Coming now to the Crucifers, we have first to note the Field Pennycress (Thlaspi arvense), which may be recognised at once by reference to our illustration. It is an erect, smooth, plant, from six to twenty inches in height, a common weed in cultivated ground, flowering from May to July. Its radical leaves are stalked, and wither early; and the small white flowers are soon followed by round siliquas, about half an inch in diameter, with a broad wing notched at the top.
The same order includes the Cuckoo Flower, Lady's Smock, or Meadow Bittercress (Cardamine pratensis), which is certainly one of our prettiest spring flowers, growing in abundance in most moist meadows, and flowering from April to June. It has a short rootstock, with small, fleshy scales, often so much swollen as to resemble tubers; and the stem is erect, either simple or branched, and a foot or more in height. The leaves are pinnately divided, the leaflets of the lower ones being ovate or round, and those of the upper ones very narrow. The flowers are rather large, white or lilac in colour, with stamens about half as long as the petals, and yellow anthers. The fruits are usually more than an inch in length.
The Ragged Robin.
One of the common weeds of cultivated fields is the pretty Wild Pansy or Heartsease (Viola tricolor), of the order Violaceæ. The plant may be easily recognised by its resemblance to the Garden Pansy, which is a variety of the same species. It is very variable, both in regard to its general build, and to the colour and size of the flowers. The plant is either smooth or slightly downy, and its branching stem varies from four to ten inches in length. The leaves are oblong or cordate, with crenate edges; and each one has a large, leafy stipule which is divided into oblong or very narrow lobes. The flowers are coloured with varied proportions of yellow, white, and purple; and the lower petal, which is the broadest, is usually purple at the base. This species flowers from May to the end of the summer.
In damp meadows, and especially near ditches and in marshy ground, we meet with the Ragged Robin (Lychnis Flos-cuculi of the order Caryophyllaceæ). This is an erect plant, from one to two feet high, with a viscid stem that is slightly downy and never much branched. The leaves are few and small, the upper ones sessile and the lower stalked. The pretty red or rose-coloured flowers are arranged in a very loose terminal panicle, and have no scent. The petals are each divided into four very narrow lobes, of which the two middle ones are longest; and the fruit is a broad oval capsule, which opens, when ripe, by five teeth. The flowers appear first in May, and continue to bloom till the end of June or the beginning of July.
Several spring-flowering leguminous plants (order Leguminosæ) are to be found in fields and meadows, and of these we will first notice the Spotted Medick (Medicago maculata), generally easily distinguished by the dark spot in the centre of the leaflets of its trifoliate leaves. It is a smooth plant, with procumbent, branching stems varying from six inches to two feet in length. There are fine, spreading hairs on the leafstalks, and the leaflets are obcordate and toothed. At the base of each leafstalk there is a pair of toothed stipules. The small, yellow flowers are in short, dense racemes, only a few in each cluster; and the pods are little compact spirals, almost globular in general form, with three or four ridges, and a central furrow broken by a number of fine, curved prickles. The plant is abundant in the southern counties of England and Ireland, where it grows on pasture-land, flowering from May to near the end of the summer.

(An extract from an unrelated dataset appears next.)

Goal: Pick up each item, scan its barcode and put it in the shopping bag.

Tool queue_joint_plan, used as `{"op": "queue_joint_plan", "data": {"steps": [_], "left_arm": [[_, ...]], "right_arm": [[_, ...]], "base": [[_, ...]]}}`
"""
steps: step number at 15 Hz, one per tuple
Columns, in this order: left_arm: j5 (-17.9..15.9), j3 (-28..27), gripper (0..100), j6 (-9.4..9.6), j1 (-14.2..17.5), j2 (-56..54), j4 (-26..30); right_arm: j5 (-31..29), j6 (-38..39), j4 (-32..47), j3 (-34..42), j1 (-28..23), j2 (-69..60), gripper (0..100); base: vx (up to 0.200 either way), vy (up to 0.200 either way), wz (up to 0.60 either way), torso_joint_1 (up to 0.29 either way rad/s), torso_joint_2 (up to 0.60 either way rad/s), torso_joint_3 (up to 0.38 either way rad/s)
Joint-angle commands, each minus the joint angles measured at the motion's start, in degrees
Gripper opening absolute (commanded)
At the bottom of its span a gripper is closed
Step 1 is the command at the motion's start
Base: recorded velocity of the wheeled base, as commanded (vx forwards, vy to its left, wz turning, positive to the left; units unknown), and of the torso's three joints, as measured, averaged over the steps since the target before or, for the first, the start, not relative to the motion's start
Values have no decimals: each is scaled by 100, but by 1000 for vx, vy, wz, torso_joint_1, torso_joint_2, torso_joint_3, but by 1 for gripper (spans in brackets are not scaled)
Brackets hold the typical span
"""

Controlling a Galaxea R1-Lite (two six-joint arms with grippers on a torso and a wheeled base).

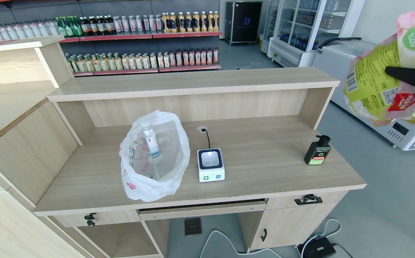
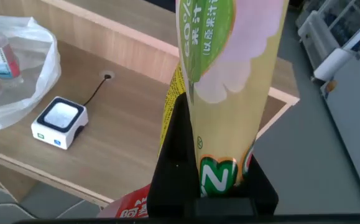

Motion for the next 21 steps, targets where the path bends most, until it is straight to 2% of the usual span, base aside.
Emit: {"op": "queue_joint_plan", "data": {"steps": [1,2,6,10,12,17,19,21], "left_arm": [[2,0,100,-1,1,2,0],[2,0,100,-1,1,2,0],[2,0,100,-1,1,2,0],[2,0,100,-1,1,2,0],[10,0,100,-1,1,2,0],[2,0,100,-1,1,2,0],[2,0,100,-10,1,2,0],[2,0,100,-1,1,2,0]], "right_arm": [[6,-130,-41,179,18,152,0],[6,-236,-41,179,-8,170,0],[-3,-877,-41,117,-26,337,0],[-3,-1203,-102,82,-44,653,0],[24,-1642,-67,82,-281,838,0],[76,-2512,-120,12,-448,1383,0],[894,-3075,-102,47,-562,1585,0],[1342,-3813,-50,-15,-597,1743,0]], "base": [[0,0,0,0,0,0],[0,0,0,0,0,0],[0,0,600,5,5,5],[0,0,600,4,0,0],[0,0,600,7,0,2],[0,0,0,0,0,0],[0,0,0,0,0,0],[0,0,0,0,0,0]]}}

The Netted Medick (M. denticulata), of the same genus, is a similar plant, flowering during the same period, and often seen in the southern and eastern counties of England, especially in fields near the coast. Its prostrate stems are of the same length as those of the Spotted Medick; and its leaves are also very similar, but the stipules are bordered with very fine teeth. The flowers are in small, yellow heads; and the pod forms a loose, flat spiral of two or three coils, deeply netted on the surface, and bordered with curved prickles.
We have next to note several species of Trefoils (genus Trifolium), all distinguished by trifoliate, compound leaves, so familiar to us in the clovers; and stipules which adhere to the leafstalks. Their flowers are in dense clusters, and each one has a five-toothed calyx, and an irregular corolla of narrow petals which usually remains, in a withered condition, around the ripening pod. There are ten stamens, the upper one free, while the remaining nine, united by their filaments, form a split tube round the ovary. The pod sometimes contains only one seed, and never more than four.